I told her what Black Lives Matter means, that it’s not an attack on white people or other races. Our lives matter, too. We want access to organic food, nontoxic beauty products, and clean air, too. This is a systematic thing that’s been going on. I’ve worked as a public health professional. I had to stay abreast of things like environmental racism, systematic racism, internalized racism. I had facts, and I’m black.
She said, “You’re not like other black people. Where I live, black people don’t really commit crimes and, if black people don’t like where they live, if they don’t like what’s happening in their community, they should just move.” On top of that, she said that, if cops feel intimidated, they will shoot, and that she has someone close to her that worked in law enforcement and that she sees things firsthand.
That person, today, in this current climate, has said, “This has always mattered to me, and black lives have always mattered.” She’s having to defend herself because, in the beginning, her stance wasn’t clear. Not just her public statements, but her digital footprint, business, track record. People [looking to partner with you] don’t just look at what you posted in the last two weeks, they go back down your feed. They go back and look at your old tweets from your personal Twitter account, screenshot them, and circulate them.
We, as black content creators, get a lot of backlash, too, from other black people who consume our content if we work with brands that are not diverse. We get called out, too. Part of my vetting process when working with brands is reviewing your social media account and also searching employees on LinkedIn. As an influencer, you don’t see me with every other post sponsored or swipe up for this or use my code for this. I mix in a lot of what I want to post organically because I will get backlash. There must be a balance.

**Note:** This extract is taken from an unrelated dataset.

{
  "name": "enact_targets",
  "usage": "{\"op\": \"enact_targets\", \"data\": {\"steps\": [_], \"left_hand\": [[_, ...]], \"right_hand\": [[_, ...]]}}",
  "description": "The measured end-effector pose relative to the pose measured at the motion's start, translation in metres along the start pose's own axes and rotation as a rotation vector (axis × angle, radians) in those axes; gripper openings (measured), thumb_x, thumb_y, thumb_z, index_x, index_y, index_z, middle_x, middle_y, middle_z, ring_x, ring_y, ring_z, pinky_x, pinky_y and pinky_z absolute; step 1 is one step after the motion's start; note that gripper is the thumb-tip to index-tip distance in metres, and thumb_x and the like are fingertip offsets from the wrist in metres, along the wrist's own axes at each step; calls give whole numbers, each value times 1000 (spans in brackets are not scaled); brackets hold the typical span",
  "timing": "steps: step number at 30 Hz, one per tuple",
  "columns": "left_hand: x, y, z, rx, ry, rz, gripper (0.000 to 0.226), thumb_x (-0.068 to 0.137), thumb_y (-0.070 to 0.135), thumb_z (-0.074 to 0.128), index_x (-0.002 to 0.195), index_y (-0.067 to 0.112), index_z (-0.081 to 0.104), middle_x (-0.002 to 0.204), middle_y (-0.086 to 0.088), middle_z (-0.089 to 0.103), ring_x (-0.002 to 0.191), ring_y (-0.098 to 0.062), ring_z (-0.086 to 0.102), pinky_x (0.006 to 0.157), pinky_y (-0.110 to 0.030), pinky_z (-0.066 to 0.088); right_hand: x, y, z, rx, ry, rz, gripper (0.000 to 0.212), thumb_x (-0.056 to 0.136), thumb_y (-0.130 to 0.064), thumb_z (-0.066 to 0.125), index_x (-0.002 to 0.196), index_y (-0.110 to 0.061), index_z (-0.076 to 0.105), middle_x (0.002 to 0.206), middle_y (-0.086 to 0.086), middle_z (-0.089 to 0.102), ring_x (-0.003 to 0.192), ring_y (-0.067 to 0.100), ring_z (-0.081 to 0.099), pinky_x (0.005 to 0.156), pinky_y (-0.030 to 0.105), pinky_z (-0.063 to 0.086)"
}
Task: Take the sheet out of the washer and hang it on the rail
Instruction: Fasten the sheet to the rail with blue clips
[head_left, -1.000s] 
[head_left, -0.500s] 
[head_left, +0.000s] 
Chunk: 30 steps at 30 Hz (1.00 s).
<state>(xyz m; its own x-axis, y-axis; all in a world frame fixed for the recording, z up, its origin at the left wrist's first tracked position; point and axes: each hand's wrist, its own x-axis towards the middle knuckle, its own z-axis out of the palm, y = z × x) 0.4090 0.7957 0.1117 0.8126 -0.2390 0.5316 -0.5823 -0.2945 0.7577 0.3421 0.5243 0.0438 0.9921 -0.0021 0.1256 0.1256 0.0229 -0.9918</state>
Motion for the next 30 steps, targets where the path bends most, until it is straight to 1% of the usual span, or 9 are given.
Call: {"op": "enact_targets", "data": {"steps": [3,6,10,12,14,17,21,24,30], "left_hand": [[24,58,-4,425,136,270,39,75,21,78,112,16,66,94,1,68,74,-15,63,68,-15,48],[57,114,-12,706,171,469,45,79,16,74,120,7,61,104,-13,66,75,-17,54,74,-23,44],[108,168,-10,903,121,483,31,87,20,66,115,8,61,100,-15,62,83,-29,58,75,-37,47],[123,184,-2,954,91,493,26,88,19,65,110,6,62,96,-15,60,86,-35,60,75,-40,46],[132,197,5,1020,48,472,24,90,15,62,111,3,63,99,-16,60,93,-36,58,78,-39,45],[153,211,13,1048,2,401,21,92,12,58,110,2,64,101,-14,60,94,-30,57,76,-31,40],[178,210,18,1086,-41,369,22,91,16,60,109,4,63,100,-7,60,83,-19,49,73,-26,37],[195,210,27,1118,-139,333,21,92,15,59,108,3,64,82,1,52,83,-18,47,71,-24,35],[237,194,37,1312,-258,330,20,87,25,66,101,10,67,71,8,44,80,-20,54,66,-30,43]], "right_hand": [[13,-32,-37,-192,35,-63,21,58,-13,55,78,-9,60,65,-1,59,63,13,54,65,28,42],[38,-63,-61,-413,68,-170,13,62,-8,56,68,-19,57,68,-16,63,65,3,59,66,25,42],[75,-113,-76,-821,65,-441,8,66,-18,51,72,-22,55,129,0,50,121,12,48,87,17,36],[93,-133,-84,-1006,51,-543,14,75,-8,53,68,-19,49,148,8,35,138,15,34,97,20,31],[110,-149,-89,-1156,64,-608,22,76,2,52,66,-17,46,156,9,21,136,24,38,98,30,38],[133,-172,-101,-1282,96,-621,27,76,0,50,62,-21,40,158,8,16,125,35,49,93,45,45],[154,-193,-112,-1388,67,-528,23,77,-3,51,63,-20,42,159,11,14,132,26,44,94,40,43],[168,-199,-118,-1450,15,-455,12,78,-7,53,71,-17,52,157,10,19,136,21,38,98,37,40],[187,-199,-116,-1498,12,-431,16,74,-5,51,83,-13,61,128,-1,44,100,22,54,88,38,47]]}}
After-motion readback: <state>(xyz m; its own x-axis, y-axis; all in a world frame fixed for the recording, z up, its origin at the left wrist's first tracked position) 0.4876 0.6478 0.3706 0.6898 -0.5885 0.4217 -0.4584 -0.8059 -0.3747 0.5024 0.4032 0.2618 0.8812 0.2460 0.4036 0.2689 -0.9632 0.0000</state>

There are so many brands that are just not doing it right. I don’t even want to work with them. This is my fourth year of doing influencer marketing. I don’t want all those four years that I worked hard for to go under because I chose to work with a brand that didn’t value diversity and, therefore, my audience felt like I just did it for a check.
Brands need to take a stance. If they want to do it right, they just need to say, “This is where we stand. We don’t condone racism. If you’re someone who is racist, you’re not our ideal customer. Maybe we’re not the brand for you. This is what we’re going to do, so it’s either hop on board or find another ship.”
Everybody can’t take on every cause. I understand that, but it’s also interesting to watch people who were very vocal about certain topics just drop off the face of the earth, haven’t posted all week, just silent and still continuing to talk about [other issues]. And it’s like, you have a large audience. I don’t think these brands realize that they have a large minority audience, and we want to feel heard, too, and we don’t feel heard or represented. If you’re a white woman, you have a white family, I don’t expect you to go find black folks to go pose with online. That’s not what I’m saying, but, when it comes to issues like Black Lives Matter, just say, “I know I have a lot of minorities that do follow me. I stand with you guys. I acknowledge you. This is not right.” That’s it. That’s all you have to say, and just keep it moving. We can all do better.